▶ _Work item_: Total the lines of the listing below that hold the word "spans". Output nothing except that number.

------------

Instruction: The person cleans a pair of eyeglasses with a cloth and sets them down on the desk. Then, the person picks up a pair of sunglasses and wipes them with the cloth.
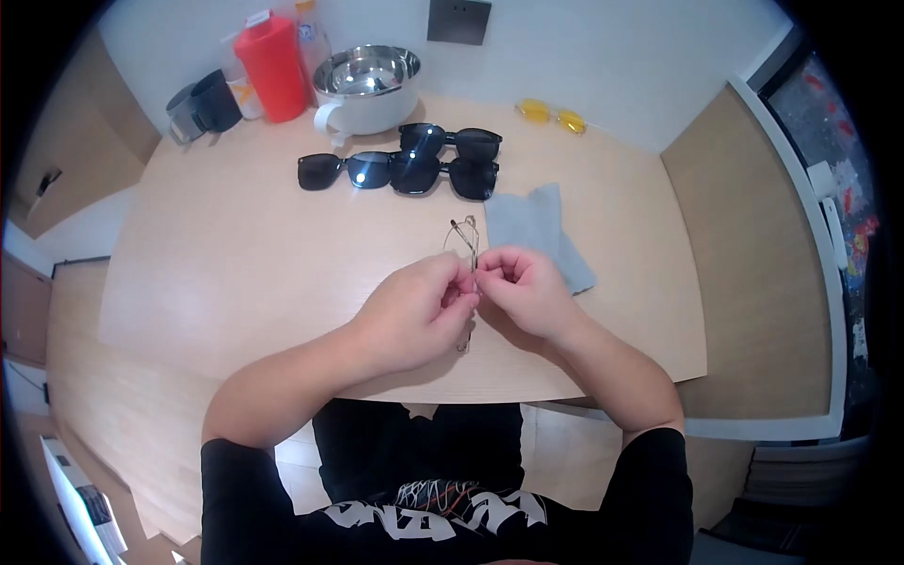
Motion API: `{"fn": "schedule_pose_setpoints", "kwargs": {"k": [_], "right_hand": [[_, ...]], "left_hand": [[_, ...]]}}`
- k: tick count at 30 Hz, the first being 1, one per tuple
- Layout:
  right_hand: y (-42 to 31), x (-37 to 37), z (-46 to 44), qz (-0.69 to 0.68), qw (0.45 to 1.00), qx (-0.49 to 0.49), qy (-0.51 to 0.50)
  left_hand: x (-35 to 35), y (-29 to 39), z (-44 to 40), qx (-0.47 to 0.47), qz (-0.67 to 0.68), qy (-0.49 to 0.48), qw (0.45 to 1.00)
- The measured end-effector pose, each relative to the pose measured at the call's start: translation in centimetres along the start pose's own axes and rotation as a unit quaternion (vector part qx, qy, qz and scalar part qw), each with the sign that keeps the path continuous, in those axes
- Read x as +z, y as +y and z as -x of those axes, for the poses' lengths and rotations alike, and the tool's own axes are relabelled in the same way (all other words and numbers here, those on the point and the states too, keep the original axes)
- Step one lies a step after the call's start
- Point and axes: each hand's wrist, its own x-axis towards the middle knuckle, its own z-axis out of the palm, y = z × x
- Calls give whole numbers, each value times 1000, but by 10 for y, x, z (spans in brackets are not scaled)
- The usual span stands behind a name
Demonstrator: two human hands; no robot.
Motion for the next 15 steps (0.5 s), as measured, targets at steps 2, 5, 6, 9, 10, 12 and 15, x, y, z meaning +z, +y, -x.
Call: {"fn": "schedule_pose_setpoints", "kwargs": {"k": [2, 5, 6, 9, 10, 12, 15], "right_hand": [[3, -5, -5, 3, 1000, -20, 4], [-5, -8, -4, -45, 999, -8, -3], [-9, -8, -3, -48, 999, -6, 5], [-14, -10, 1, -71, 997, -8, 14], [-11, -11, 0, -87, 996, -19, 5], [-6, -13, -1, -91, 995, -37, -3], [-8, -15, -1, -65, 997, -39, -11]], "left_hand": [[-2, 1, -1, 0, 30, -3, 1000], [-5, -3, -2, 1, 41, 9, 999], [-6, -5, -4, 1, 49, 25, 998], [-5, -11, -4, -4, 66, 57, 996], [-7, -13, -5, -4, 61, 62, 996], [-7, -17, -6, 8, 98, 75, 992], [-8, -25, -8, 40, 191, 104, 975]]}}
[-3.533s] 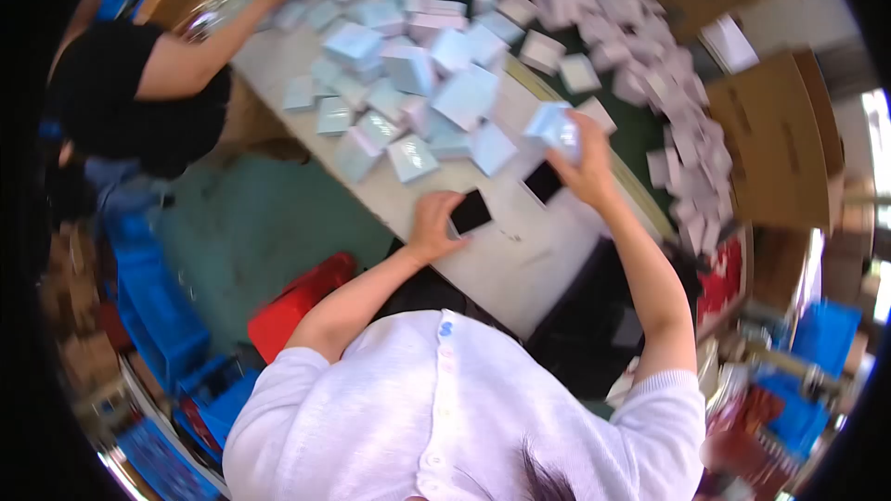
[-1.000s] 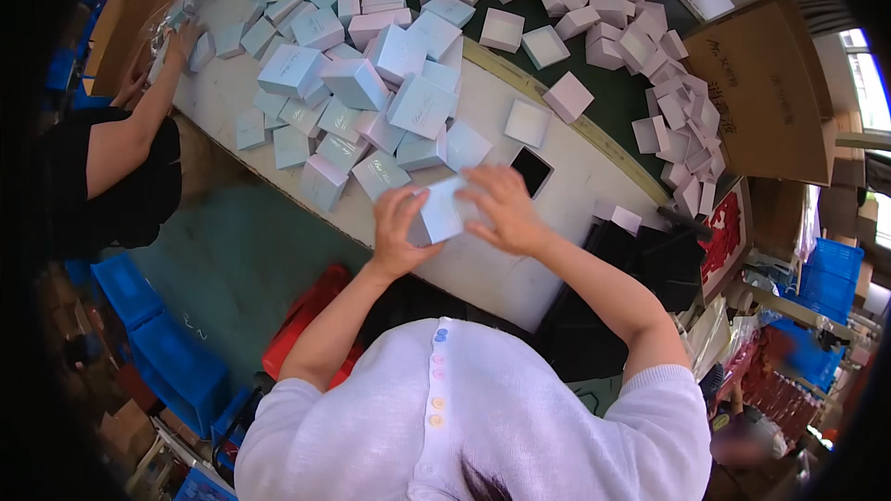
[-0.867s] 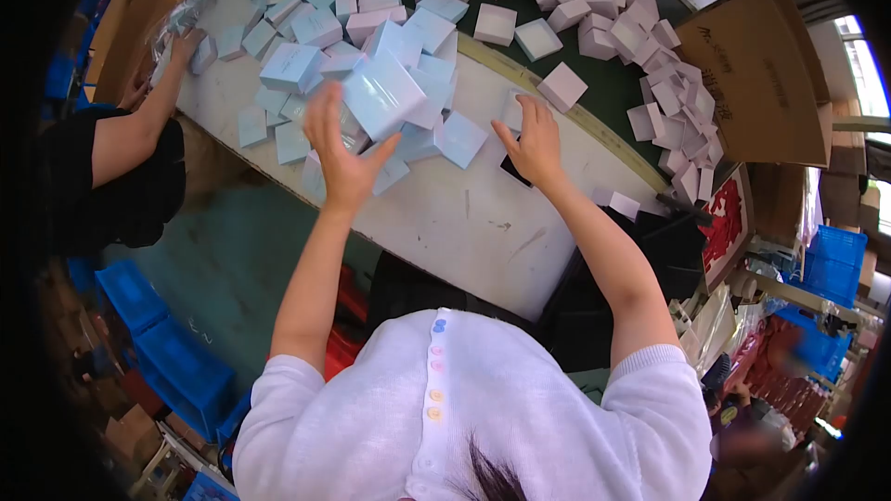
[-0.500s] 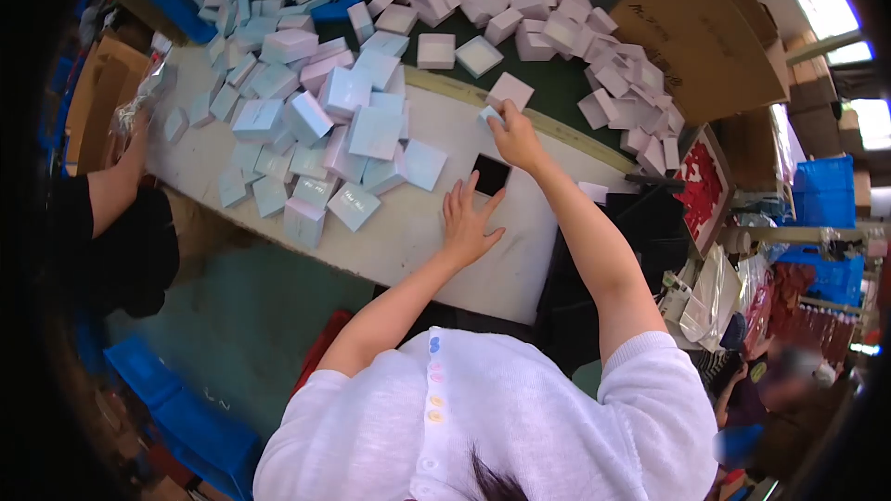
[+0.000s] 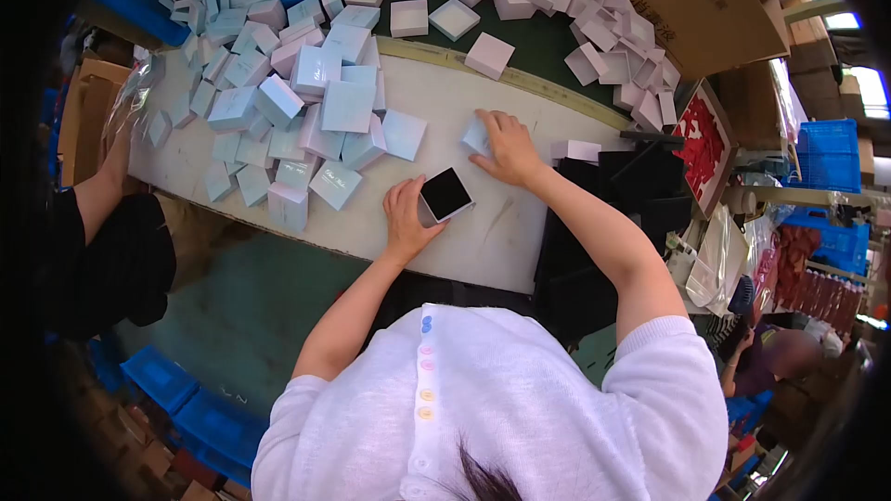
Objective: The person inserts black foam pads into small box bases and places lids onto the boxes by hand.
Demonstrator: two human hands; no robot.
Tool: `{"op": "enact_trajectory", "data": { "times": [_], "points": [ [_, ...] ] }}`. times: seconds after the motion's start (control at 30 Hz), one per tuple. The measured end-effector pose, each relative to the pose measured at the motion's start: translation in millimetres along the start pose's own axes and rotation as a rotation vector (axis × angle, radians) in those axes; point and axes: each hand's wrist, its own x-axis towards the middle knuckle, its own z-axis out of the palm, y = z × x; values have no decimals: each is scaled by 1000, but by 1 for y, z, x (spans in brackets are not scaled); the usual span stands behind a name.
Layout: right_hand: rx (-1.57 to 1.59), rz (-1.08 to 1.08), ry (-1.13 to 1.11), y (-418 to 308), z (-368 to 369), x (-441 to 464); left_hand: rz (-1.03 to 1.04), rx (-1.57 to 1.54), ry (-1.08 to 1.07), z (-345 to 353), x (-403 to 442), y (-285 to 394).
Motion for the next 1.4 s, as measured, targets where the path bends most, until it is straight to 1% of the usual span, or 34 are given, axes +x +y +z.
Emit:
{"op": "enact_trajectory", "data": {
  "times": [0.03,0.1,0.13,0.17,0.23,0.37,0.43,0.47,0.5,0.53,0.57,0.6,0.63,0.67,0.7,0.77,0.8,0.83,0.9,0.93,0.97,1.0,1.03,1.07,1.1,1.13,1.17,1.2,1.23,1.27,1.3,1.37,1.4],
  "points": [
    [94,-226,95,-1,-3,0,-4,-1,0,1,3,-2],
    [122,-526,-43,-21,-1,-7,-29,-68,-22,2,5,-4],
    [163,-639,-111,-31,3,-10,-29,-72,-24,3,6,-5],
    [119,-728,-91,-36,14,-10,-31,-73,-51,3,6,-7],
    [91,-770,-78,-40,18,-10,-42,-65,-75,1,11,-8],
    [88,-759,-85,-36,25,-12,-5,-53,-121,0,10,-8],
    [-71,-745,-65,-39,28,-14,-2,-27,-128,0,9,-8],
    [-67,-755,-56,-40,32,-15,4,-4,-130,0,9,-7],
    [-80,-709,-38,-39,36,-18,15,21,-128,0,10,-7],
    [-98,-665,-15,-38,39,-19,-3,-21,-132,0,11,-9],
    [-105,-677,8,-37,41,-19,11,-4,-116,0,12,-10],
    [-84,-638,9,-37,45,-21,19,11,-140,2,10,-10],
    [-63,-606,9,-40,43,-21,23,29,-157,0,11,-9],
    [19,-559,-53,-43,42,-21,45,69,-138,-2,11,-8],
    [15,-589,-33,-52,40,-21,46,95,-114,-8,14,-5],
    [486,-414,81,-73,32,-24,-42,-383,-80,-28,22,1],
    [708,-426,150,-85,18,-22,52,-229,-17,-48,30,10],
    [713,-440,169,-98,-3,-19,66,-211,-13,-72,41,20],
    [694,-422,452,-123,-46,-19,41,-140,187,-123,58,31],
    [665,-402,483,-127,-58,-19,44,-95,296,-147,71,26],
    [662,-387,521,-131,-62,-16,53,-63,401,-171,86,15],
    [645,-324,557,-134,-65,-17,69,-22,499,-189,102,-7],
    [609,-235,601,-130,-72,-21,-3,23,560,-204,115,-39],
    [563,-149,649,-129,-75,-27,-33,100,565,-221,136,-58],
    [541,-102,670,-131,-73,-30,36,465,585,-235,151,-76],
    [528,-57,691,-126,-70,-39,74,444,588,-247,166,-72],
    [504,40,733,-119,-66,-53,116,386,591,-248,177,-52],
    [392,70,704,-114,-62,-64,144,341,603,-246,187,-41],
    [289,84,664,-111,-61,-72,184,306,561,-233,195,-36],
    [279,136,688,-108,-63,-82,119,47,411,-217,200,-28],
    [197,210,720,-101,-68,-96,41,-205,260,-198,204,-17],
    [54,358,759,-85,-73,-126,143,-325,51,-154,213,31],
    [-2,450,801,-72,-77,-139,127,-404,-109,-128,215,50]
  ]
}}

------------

▶ _Solution to this exercise_: 2